Copy out each line below that has the word "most" in it.

Stored data:
== Segment start ==

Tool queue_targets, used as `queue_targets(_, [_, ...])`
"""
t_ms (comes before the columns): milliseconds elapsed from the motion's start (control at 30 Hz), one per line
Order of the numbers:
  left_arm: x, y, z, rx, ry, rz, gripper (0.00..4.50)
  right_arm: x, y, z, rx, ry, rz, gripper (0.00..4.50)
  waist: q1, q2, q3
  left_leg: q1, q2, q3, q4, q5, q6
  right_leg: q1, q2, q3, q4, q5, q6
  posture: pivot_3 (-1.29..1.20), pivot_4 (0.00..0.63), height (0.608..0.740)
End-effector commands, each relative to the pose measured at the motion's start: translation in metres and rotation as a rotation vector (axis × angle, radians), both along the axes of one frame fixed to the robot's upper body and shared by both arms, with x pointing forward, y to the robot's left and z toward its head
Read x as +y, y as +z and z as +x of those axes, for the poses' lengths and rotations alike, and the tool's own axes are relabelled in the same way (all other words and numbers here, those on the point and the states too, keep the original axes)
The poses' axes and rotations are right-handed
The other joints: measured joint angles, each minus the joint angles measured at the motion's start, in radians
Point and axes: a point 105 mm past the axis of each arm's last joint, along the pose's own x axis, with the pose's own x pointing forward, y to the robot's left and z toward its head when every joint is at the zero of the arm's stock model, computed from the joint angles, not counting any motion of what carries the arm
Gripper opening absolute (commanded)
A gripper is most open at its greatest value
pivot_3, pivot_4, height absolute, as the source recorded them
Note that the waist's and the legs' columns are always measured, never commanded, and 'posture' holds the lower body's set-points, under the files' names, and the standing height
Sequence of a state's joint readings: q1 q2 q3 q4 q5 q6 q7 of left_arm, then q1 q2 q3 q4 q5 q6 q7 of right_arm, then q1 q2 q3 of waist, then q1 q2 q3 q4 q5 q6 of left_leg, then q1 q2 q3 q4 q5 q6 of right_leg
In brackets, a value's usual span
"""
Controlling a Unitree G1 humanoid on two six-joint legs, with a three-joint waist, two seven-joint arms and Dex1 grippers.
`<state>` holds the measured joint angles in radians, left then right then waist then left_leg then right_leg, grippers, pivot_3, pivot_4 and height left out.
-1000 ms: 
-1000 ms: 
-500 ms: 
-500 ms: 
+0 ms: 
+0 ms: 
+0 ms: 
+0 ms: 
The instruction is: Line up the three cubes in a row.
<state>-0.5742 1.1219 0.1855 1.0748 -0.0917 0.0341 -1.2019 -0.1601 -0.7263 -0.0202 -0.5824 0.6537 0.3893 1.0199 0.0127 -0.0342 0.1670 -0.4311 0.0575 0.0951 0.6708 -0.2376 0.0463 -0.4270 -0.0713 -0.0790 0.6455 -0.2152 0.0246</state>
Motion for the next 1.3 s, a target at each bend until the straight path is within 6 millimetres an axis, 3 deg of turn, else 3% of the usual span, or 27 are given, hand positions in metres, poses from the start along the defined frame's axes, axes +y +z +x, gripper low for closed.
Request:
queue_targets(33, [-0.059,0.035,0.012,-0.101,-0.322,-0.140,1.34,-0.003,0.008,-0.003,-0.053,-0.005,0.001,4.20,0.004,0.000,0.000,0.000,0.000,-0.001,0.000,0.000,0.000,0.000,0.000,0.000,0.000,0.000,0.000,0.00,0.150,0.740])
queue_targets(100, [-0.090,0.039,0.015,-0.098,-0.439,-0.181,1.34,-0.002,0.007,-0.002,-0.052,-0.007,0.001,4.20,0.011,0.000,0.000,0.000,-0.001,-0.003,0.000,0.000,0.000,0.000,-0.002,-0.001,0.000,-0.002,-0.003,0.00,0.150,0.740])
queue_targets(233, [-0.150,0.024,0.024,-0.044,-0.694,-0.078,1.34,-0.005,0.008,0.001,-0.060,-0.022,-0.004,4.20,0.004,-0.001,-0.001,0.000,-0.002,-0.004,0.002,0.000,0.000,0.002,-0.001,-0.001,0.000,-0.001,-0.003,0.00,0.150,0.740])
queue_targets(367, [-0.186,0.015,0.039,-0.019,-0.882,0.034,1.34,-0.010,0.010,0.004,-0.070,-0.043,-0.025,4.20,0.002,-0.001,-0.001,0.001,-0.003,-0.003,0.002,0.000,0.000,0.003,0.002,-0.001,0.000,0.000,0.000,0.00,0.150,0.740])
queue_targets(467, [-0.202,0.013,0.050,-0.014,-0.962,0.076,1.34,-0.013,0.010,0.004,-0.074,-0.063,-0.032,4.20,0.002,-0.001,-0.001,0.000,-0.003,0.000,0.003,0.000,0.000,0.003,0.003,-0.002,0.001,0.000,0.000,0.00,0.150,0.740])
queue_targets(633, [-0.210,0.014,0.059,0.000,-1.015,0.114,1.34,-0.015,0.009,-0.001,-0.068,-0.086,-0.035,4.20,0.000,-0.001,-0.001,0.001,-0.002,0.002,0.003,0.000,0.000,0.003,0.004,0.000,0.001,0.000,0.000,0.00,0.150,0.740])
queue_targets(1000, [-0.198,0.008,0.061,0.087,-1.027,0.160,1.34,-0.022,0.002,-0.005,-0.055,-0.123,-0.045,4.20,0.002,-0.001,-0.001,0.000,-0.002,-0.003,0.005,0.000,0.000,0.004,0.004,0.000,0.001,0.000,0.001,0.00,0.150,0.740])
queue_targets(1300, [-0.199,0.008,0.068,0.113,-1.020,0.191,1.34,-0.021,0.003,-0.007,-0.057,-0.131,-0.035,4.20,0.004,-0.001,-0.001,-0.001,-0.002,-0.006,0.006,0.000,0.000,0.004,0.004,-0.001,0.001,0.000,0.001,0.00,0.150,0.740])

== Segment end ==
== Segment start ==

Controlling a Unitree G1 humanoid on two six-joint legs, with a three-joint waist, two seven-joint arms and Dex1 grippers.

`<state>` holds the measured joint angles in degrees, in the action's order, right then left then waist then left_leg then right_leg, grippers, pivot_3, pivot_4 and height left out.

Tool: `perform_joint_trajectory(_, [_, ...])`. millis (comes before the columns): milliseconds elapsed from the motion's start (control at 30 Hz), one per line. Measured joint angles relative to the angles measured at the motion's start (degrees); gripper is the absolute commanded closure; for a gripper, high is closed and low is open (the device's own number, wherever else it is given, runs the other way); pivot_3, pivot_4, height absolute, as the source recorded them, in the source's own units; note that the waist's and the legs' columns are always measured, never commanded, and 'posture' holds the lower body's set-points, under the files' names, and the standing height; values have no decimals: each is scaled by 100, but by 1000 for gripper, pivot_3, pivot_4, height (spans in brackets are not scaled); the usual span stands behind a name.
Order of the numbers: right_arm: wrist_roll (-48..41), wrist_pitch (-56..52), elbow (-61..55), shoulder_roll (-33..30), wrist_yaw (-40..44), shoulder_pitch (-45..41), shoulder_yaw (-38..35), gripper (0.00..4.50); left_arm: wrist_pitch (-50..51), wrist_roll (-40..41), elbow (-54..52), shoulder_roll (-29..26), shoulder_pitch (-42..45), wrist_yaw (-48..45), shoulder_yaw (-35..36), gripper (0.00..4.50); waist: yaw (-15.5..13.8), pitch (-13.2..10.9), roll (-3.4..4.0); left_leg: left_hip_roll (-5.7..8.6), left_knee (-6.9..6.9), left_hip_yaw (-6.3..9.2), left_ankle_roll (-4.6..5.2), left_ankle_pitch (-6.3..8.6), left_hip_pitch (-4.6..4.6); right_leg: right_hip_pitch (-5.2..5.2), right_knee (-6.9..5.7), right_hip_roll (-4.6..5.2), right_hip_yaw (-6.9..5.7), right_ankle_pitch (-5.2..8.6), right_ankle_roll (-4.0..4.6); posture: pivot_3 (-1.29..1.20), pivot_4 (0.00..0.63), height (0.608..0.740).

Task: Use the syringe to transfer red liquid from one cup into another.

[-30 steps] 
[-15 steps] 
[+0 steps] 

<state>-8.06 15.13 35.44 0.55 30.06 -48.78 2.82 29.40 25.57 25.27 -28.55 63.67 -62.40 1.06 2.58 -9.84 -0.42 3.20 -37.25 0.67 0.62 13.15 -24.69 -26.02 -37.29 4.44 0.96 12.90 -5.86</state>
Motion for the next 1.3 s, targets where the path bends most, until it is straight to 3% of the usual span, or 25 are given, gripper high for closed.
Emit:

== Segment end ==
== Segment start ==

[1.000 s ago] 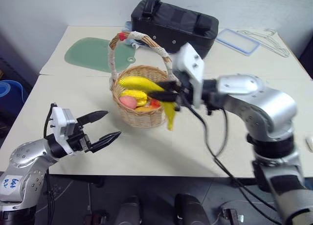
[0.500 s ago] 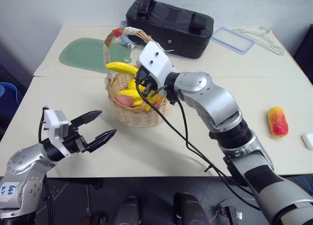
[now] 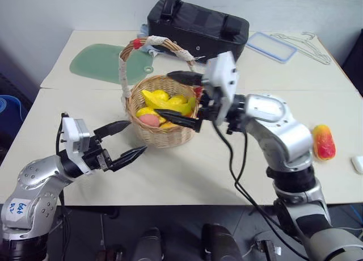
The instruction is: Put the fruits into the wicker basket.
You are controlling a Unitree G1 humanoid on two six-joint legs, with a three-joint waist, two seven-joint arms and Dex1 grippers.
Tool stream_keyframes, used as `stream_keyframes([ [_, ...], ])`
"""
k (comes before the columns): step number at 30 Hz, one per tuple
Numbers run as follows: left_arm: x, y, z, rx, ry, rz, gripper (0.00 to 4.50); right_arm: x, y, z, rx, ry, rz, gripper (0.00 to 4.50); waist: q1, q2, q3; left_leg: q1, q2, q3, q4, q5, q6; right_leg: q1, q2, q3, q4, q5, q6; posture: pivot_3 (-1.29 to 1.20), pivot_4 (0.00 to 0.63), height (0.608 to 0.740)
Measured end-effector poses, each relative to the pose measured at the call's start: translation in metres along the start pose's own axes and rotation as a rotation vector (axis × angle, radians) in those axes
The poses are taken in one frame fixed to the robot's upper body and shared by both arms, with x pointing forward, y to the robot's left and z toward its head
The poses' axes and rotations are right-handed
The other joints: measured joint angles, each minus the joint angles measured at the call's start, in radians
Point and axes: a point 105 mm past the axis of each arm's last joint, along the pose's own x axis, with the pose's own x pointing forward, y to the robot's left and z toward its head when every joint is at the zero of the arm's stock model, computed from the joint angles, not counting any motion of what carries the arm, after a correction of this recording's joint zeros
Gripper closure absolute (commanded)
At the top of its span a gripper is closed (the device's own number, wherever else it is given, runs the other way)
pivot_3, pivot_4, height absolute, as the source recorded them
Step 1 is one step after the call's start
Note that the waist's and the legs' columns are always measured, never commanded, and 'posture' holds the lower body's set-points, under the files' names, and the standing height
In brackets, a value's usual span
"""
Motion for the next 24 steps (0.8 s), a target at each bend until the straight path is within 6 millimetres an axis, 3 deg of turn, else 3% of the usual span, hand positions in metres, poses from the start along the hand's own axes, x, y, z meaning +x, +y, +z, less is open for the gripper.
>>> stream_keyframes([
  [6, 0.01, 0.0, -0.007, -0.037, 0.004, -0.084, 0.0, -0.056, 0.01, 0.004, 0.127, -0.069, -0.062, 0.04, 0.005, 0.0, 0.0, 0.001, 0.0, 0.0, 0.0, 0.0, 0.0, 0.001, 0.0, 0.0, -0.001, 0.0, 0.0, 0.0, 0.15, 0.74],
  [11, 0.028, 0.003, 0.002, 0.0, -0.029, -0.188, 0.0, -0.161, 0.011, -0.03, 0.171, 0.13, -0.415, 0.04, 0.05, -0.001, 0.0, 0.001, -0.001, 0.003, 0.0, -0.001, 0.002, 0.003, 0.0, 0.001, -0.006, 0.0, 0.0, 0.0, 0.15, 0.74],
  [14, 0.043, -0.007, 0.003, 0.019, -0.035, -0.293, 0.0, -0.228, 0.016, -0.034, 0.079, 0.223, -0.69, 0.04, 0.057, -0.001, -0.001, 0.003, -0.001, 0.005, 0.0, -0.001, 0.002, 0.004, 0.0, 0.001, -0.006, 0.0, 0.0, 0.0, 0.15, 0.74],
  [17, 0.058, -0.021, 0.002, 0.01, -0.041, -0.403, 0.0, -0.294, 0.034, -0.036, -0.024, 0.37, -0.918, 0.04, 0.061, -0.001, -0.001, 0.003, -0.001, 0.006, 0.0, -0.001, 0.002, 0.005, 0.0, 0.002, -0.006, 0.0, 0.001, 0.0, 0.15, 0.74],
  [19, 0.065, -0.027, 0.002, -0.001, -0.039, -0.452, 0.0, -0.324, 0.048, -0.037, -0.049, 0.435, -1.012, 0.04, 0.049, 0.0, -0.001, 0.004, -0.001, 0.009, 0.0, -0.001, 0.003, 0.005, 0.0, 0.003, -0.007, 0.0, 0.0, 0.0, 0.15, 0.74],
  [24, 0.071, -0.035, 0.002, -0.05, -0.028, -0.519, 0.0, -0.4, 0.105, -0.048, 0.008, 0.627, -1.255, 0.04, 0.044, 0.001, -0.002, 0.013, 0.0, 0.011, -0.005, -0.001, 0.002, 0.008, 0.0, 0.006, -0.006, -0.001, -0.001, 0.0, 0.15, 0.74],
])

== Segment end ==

* **Answer to the exercise**:
A gripper is most open at its greatest value
Motion for the next 1.3 s, targets where the path bends most, until it is straight to 3% of the usual span, or 25 are given, gripper high for closed.

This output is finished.